_DATASET EXTRACT_

---------------

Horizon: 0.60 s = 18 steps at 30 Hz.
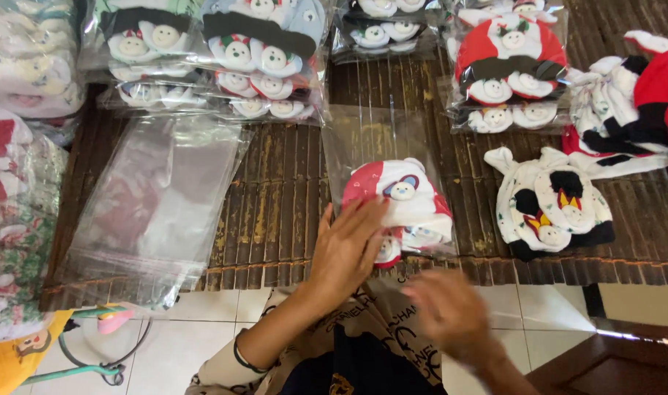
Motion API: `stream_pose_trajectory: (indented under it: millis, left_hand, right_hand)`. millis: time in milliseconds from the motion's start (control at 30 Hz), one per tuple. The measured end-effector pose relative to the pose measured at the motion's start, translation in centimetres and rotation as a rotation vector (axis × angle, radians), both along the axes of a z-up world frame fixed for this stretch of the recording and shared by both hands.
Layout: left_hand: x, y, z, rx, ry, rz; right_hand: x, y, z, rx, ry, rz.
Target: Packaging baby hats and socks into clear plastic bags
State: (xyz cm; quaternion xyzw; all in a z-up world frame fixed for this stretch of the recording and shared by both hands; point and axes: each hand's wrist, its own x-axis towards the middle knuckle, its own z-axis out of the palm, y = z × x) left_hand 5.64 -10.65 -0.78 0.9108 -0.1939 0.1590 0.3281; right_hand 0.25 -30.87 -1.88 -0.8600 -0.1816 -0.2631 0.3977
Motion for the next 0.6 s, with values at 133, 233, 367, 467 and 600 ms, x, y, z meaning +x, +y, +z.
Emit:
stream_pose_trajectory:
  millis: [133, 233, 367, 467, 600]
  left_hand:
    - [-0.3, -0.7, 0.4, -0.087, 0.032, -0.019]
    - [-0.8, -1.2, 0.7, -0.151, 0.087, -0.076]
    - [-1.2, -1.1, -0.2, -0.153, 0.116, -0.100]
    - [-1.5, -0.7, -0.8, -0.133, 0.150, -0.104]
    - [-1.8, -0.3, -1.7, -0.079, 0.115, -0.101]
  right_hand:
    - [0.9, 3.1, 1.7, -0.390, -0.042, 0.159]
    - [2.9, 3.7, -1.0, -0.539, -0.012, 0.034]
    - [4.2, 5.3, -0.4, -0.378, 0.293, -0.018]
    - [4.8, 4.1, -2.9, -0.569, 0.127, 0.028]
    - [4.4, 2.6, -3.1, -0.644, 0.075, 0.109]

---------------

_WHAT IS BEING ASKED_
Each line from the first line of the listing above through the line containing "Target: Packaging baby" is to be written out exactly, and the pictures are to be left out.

_THE COMPLETED TASK_
Horizon: 0.60 s = 18 steps at 30 Hz.
Motion API: `stream_pose_trajectory: (indented under it: millis, left_hand, right_hand)`. millis: time in milliseconds from the motion's start (control at 30 Hz), one per tuple. The measured end-effector pose relative to the pose measured at the motion's start, translation in centimetres and rotation as a rotation vector (axis × angle, radians), both along the axes of a z-up world frame fixed for this stretch of the recording and shared by both hands.
Layout: left_hand: x, y, z, rx, ry, rz; right_hand: x, y, z, rx, ry, rz.
Target: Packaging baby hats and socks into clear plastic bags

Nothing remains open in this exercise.